Return the full set of entries precisely. Do not carry over any pictures.

══ RECORDS FOR PROCESSING ══

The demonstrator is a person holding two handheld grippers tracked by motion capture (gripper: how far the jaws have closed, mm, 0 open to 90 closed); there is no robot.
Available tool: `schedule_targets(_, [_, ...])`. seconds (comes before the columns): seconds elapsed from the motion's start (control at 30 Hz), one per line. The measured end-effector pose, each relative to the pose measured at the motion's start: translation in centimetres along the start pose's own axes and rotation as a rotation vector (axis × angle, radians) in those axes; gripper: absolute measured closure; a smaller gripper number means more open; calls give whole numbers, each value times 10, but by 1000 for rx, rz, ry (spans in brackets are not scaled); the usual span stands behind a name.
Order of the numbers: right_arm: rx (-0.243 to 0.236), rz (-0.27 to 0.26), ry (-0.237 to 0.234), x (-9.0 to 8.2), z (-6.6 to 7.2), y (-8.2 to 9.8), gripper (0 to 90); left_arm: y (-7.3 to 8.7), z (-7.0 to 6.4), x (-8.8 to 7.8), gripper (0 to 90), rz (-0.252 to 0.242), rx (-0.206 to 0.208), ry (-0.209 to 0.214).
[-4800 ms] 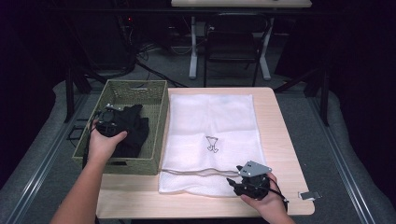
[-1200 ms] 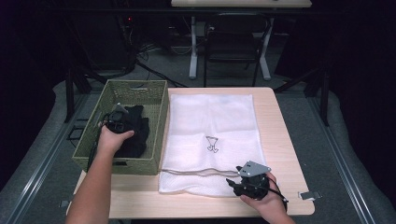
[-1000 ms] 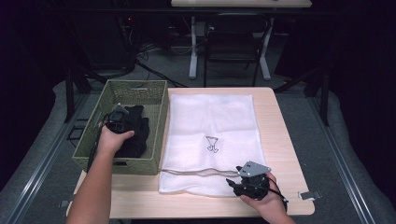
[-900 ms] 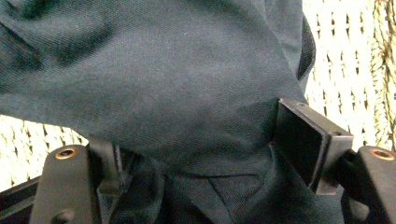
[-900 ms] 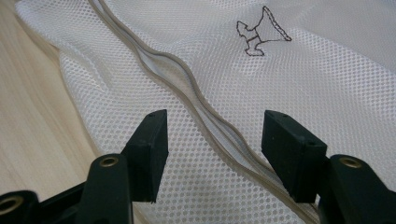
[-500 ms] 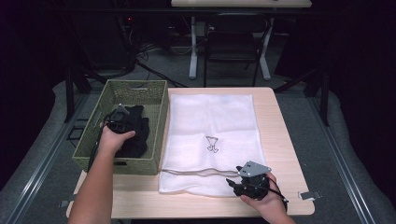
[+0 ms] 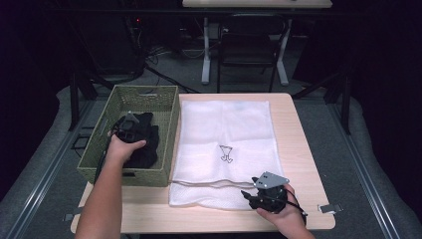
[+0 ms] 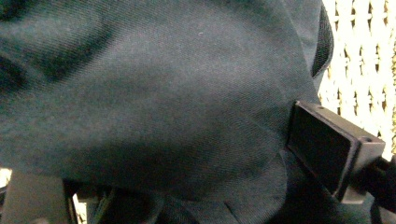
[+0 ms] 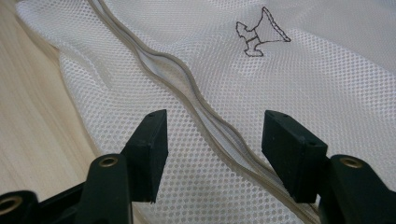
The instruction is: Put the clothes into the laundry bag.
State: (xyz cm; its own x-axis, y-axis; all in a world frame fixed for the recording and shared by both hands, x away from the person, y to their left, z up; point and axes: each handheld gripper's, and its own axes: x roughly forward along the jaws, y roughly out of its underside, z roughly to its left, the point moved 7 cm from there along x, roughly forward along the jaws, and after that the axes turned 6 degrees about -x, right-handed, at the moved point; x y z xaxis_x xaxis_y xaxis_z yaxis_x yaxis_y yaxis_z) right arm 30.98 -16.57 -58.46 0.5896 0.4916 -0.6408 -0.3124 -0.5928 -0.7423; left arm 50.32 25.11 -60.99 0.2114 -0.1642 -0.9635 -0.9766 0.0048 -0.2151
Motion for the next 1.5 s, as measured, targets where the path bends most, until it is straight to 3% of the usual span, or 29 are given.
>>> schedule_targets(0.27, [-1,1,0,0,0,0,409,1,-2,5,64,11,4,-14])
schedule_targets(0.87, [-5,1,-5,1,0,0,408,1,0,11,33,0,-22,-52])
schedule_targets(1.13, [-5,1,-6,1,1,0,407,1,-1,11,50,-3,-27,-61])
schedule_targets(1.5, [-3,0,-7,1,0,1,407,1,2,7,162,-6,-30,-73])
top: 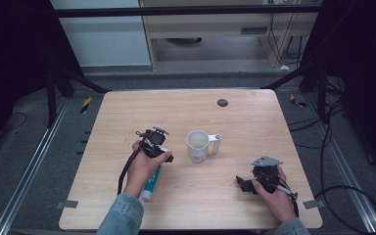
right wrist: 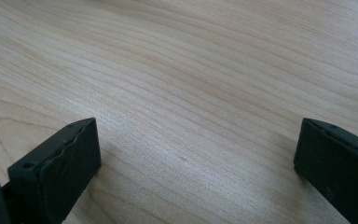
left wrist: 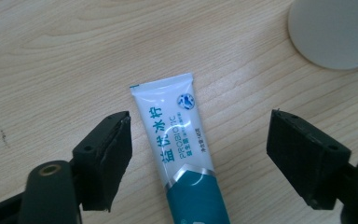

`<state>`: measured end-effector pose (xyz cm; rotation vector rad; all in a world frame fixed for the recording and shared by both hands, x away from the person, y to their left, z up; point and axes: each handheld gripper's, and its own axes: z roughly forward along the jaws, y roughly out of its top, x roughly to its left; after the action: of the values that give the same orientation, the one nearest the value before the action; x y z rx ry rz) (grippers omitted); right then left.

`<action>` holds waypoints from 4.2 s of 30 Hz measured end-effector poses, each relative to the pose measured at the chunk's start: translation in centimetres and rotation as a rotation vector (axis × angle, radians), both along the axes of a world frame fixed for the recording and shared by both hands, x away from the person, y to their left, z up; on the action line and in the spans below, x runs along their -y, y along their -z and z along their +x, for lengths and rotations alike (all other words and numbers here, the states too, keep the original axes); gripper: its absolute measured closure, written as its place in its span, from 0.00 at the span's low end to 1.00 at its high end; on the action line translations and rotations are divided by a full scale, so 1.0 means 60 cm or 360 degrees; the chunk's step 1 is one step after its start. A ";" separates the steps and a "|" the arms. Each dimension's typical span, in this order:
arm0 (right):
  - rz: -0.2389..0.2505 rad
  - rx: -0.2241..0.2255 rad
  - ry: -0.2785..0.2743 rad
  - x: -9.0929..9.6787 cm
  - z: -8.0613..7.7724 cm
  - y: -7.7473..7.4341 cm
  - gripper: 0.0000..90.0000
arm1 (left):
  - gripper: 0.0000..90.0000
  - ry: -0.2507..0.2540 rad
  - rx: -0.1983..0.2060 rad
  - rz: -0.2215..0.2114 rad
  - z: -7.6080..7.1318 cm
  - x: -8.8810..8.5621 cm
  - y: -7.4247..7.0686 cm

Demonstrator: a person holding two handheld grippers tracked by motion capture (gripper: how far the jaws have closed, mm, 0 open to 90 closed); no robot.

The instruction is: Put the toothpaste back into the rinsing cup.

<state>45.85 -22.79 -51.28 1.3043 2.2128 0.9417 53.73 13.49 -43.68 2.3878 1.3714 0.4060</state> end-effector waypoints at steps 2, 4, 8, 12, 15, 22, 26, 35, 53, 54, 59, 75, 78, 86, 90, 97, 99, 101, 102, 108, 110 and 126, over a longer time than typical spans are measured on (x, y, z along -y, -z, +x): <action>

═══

OUTPUT:
The demonstrator is a person holding two handheld grippers tracked by motion capture (gripper: how far the jaws have closed, mm, 0 open to 90 closed); there is no robot.
Available tool: `schedule_targets(_, [_, ...])`. seconds (comes before the columns): seconds elapsed from the motion's start (control at 30 Hz), one per line. The measured end-effector pose, each relative to the pose measured at the motion's start: translation in centimetres along the start pose's own axes and rotation as a rotation vector (axis × angle, radians) in those axes; gripper: absolute measured closure; a smaller gripper number means more open; calls give whole numbers, each value times 10, but by 1000 for rx, rz, ry (spans in brackets are not scaled); the usual span stands behind a name.
Order of the numbers: right_arm: rx (-0.243 to 0.236), rz (-0.27 to 0.26), ry (-0.237 to 0.234), x (-9.0 to 8.2), z (-6.6 to 7.2), y (-8.2 to 9.8), gripper (0 to 90); left_arm: y (-7.3 to 8.7), z (-7.0 to 6.4), x (-8.8 to 7.8), gripper (0 to 90), rz (-0.252 to 0.242), rx (-0.206 to 0.208), ry (-0.209 to 0.214).
[-4800 ms] 
[-1200 ms] 
[-1000 ms] 
[-900 ms] 
[-900 ms] 
[-500 ms] 
[+0 ms] 
[+0 ms] 
[+0 ms] 
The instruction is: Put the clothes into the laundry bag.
State: (xyz cm; its own x-axis, y-axis; all in a world frame fixed for the recording and shared by both hands, x away from the person, y to their left, z up; point and axes: each handheld gripper's, and its own axes: x roughly forward along the jaws, y roughly out of its underside, z roughly to its left, the point moved 7 cm from there along x, roughly forward along the jaws, and after that the axes turned 6 degrees about -x, right-handed, at the moved point; x y z xaxis_x xaxis_y xaxis_z yaxis_x yaxis_y yaxis_z) right arm 30.98 -16.57 -58.46 0.5896 0.4916 -0.6408 -0.3124 -0.5928 -0.7423; left arm 50.32 25.11 -60.99 0.2114 -0.1642 -0.9635 -0.9766 0.0048 -0.2151
Motion for the next 1.5 s, as measured, targets where the path bends most, until it is straight to 3% of the usual span, or 29 are given.
>>> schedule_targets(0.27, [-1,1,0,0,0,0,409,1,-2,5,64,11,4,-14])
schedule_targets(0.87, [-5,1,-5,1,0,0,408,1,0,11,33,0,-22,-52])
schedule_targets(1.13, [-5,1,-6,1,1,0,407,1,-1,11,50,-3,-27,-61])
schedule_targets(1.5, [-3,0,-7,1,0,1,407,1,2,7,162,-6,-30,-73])
top: 
right wrist: 
left wrist: 

`<state>`: measured end-effector pose (xyz cm; rotation vector rad; all in a world frame fixed for the recording and shared by both hands, x away from the person, y to their left, z up; point and axes: each handheld gripper's, and its own axes: z roughly forward along the jaws, y roughly out of its top, x roughly to its left; after the action: of the values that give the same orientation, the one nearest the value before the action; x y z rx ry rz) (grippers omitted); right then left.

`<action>` holds waypoints from 4.2 s of 30 Hz measured end-effector poses, each relative to the pose measured at the chunk's start: translation in centimetres and rotation as a rotation vector (axis × angle, radians), both along the axes of a world frame fixed for the recording and shared by both hands, x away from the person, y to their left, z up; on the action line and in the spans below, x runs along their -y, y along their -z and z along their +x, for lengths and rotations alike (all other words and numbers here, the states too, keep the original axes); gripper: its absolute measured closure, written as its place in its span, from 0.00 at the span's low end to 1.00 at its high end; on the action line translations and rotations are divided by a full scale, so 1.0 means 60 cm or 360 degrees; the chunk's step 1 is one step after its start. A ";" separates the steps and a "|" the arms. Each dimension's typical span, in this order:
arm0 (right):
  - rz: -0.2389..0.2505 rad
  - rx: -0.2241..0.2255 rad
  - ry: -0.2785..0.2743 rad
  - x: -9.0929..9.6787 cm
  - z: -8.0613..7.7724 cm
  - y: -7.7473..7.4341 cm
  - gripper: 0.0000..90.0000
arm1 (left):
  - gripper: 0.0000..90.0000
  - ry: -0.2507..0.2540 rad
  - rx: -0.1983..0.2060 rad
  - rz: -0.2215..0.2114 rad
  - z: -7.6080..7.1318 cm
  - x: -8.8810..8.5621 cm
  - y: -7.4247..7.0686 cm

Demonstrator: a person holding two handheld grippers tracked by motion capture (gripper: how far the jaws have closed, mm, 0 open to 90 closed); no robot.

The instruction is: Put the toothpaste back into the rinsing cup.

<state>45.85 -22.79 -51.28 1.3043 2.2128 0.9417 53.73 13.49 -43.68 2.3878 1.3714 0.4060</state> end-effector waypoints at steps 2, 4, 8, 12, 15, 22, 26, 35, 53, 54, 59, 75, 78, 86, 90, 97, 99, 101, 102, 108, 110 and 126, over a longer time than typical spans are measured on (x, y, z along -y, -z, +x): <action>

What the exercise required has been answered in full.